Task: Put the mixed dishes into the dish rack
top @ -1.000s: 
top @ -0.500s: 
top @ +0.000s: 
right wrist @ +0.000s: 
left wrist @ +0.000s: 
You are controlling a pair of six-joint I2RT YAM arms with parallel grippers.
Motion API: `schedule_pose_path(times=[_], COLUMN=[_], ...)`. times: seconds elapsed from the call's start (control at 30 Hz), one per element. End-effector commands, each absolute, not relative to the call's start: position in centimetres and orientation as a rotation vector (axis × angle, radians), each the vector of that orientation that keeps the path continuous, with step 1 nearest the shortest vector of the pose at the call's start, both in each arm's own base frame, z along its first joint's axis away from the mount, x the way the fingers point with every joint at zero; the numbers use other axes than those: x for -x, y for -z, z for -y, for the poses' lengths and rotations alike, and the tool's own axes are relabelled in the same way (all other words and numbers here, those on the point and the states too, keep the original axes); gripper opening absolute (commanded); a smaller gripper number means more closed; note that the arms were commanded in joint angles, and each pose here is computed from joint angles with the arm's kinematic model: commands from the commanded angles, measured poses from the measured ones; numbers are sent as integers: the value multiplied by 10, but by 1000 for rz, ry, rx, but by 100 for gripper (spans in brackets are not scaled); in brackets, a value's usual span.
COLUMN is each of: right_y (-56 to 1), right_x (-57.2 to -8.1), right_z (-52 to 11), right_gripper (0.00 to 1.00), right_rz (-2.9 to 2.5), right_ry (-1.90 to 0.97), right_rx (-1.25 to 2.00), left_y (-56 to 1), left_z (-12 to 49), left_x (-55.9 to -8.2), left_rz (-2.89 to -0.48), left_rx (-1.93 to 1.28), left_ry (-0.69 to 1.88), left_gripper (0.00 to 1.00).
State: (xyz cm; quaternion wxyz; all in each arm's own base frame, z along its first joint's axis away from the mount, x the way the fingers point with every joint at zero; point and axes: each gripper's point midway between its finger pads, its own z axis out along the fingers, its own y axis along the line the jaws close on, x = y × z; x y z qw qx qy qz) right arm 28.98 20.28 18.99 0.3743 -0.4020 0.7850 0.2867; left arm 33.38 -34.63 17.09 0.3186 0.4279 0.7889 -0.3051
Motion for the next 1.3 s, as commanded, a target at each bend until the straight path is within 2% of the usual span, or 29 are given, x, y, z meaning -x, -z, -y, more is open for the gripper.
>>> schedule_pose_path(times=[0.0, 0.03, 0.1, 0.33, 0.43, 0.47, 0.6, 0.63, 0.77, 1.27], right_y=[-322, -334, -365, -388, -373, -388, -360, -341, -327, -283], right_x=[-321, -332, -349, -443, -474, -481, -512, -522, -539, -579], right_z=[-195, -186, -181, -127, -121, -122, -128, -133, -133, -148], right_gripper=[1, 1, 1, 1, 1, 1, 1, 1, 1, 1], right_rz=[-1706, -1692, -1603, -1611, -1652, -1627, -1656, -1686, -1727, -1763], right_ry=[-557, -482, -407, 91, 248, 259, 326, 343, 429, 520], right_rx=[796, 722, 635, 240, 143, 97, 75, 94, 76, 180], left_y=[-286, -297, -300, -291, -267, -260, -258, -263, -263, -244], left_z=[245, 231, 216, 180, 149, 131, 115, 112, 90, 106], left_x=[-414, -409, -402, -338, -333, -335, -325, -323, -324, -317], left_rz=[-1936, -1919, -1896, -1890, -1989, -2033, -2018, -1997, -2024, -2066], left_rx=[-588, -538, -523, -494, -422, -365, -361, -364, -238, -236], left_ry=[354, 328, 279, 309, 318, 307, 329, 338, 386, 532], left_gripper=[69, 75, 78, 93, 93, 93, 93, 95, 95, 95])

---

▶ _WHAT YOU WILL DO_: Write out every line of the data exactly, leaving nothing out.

▶ _RESPONSE BELOW_:
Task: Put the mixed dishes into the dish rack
top @ -1.000s: 
top @ -0.500s: 
top @ +0.000s: 
right wrist @ +0.000s: 
left wrist @ +0.000s: 
You are controlling a pair of six-joint I2RT YAM arms with parallel grippers.
Motion API: `schedule_pose_path(times=[_], COLUMN=[_], ...)`. times: seconds elapsed from the call's start (control at 30 Hz), one per element. End-effector commands, each absolute, not relative to the call's start: position in centimetres and orientation as a rotation vector (axis × angle, radians), each the vector of that orientation that keeps the path continuous, with step 1 nearest the shortest vector of the pose at the call's start, both in each arm's own base frame, z along its first joint's axis away from the mount, x the way the fingers point with every joint at zero; the numbers use other axes than those: x for -x, y for -z, z for -y, for the poses' lengths and rotations alike, and the tool's own axes are relabelled in the same way (all other words and numbers here, those on the point and the states too, keep the original axes); gripper opening absolute (commanded); a smaller gripper number means more closed; note that the arms were commanded in joint angles, and each pose here is computed from joint angles with the arm's kinematic model: commands from the commanded angles, measured poses from the measured ones; numbers are sent as integers: the value multiplied by 10, but by 1000 for rz, ry, rx, but by 100 for gripper (spans in brackets are not scaled); in brackets, a value's usual span.
COLUMN is each of: right_y (-56 to 1), right_x (-57.2 to -8.1), right_z (-52 to 11), right_gripper (0.00 to 1.00), right_rz (-2.9 to 2.5), right_ry (-1.90 to 0.97), right_rx (-1.25 to 2.00), left_y (-56 to 1), left_z (-12 to 49), left_x (-55.9 to -8.2), left_rz (-2.89 to -0.48), left_rx (-1.93 to 1.28), left_ry (-0.69 to 1.88), left_gripper (0.00 to 1.00).
State: (xyz cm; quaternion wxyz; all in each arm's own base frame, z along its first joint's axis away from the mount, x the way the fingers point with every joint at zero; point and axes: each gripper's point midway between its finger pads, its own z axis out along the fingers, its own y axis along the line the jaws close on, x = y × z; x y z qw qx qy qz) right arm 28.98 20.28 18.99 0.3743 -0.4020 0.7850 0.2867; left arm 33.38 -34.63 17.09 0.3186 0.4279 0.7889 -0.3051
Motion for the next 1.3 s, as commanded, a target at each bend until the straight path is within 2% of the usual span, or 29 are given, x, y, z meaning -x, -z, -y, more is open for the gripper.
>>> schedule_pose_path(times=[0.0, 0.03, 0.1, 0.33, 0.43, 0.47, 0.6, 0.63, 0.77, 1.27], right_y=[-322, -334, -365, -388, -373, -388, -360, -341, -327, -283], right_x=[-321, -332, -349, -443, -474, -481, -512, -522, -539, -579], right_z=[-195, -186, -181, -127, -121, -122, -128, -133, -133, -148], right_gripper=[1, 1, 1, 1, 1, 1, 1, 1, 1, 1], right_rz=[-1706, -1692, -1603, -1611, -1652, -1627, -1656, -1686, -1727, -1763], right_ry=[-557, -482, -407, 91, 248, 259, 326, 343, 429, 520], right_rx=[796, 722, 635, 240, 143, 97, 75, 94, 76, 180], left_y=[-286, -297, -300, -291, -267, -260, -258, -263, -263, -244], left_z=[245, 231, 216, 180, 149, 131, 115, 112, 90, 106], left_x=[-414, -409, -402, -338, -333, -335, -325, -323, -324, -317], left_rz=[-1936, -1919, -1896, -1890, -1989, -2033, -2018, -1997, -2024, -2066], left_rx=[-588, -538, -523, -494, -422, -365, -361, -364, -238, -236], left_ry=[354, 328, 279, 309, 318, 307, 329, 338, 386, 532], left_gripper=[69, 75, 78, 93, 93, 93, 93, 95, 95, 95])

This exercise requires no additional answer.